Les sensibiliser dès le plus jeune âge
L’enjeu est donc de rendre les STIM plus attractives, et ce dès le plus jeune âge. Dans cette optique, une grande campagne d’information va être lancée en 2023 à l’initiative de la Première ministre Elisabeth Borne. « Nous travaillons en partenariat avec le ministère de l’égalité femmes-hommes et le ministère du numérique pour implémenter une campagne innovante qui va mettre en lumière des rôles modèles de tous les niveaux. Elle s’adressera dans un premier temps à 100 000 adolescents et impliquera aussi les enseignants ». Pour mieux faire connaître les métiers techniques et susciter des vocations, ENGIE a créé un réseau de 400 ambassadeurs de techniciennes et de techniciens volontaires et engagés sur le terrain qui œuvrent pour faire rayonner leurs métiers et la filière technique avec passion pour attirer de nouveaux talents en se rendant dans les écoles et en participant à des forums métiers. « Ce travail est très axé sur les filles pour avoir davantage de femmes demain dans les recrutements », précise Cécile Prévieu.

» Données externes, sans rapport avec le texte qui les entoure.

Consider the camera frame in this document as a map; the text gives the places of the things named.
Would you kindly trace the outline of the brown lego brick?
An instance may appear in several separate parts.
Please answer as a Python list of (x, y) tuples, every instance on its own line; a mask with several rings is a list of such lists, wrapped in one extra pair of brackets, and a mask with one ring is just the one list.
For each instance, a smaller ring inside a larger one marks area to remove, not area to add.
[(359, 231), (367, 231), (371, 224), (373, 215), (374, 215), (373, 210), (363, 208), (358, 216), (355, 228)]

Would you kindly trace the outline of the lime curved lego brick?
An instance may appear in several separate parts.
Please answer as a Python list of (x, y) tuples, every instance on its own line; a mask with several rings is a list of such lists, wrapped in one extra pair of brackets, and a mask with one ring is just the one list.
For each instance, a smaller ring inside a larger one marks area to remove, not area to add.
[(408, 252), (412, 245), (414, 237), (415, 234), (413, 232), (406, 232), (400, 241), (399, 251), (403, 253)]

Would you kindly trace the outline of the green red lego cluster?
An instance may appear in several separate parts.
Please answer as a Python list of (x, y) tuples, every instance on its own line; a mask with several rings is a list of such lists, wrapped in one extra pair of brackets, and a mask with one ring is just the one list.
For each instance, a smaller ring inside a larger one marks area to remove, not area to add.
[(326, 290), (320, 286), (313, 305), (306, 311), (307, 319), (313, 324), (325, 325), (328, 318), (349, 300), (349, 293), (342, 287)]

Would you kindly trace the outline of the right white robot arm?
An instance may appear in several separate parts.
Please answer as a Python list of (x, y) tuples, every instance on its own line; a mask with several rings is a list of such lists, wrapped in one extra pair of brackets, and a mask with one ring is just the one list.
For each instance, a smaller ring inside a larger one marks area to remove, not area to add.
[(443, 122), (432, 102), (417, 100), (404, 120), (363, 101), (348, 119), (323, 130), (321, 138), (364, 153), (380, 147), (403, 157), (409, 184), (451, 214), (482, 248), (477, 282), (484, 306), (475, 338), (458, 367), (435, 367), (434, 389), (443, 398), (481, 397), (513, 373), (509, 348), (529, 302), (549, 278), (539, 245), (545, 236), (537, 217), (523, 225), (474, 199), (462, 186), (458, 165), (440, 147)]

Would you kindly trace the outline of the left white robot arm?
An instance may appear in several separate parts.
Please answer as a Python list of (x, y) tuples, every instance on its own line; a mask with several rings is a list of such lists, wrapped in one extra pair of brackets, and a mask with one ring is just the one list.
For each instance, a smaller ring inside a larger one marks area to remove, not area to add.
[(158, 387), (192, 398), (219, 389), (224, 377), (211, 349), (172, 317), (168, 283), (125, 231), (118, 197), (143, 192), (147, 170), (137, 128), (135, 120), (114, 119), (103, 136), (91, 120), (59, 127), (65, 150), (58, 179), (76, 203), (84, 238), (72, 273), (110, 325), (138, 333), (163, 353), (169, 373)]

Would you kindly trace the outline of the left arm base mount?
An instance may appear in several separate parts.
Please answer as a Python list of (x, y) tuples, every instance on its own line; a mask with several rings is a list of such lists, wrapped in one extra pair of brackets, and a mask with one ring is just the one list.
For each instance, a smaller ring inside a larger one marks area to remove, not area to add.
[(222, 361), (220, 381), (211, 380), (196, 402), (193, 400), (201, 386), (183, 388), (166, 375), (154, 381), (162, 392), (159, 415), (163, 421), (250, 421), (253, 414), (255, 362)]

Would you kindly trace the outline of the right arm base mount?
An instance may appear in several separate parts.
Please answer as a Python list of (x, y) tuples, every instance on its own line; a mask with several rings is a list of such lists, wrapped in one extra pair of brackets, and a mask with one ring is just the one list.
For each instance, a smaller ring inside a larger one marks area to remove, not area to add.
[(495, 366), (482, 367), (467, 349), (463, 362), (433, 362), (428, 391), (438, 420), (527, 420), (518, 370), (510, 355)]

Les jeunes générations peuvent changer la donne
S’il y a urgence à encourager les femmes à se lancer dans les STIM, il y a aussi une vraie note d’espoir. « Dans la nouvelle génération, beaucoup de filles s’intéressent aux questions environnementales et ont envie d’agir. Leur engagement peut faire tomber les barrières et les inciter à choisir les carrières d’ingénieur », espère Muriel Valin. D’ailleurs, « les choses sont en train de changer dans le domaine de l’énergie et de la durabilité, où l’on compte désormais de plus en plus de femmes », conclut Claudine Schmuck.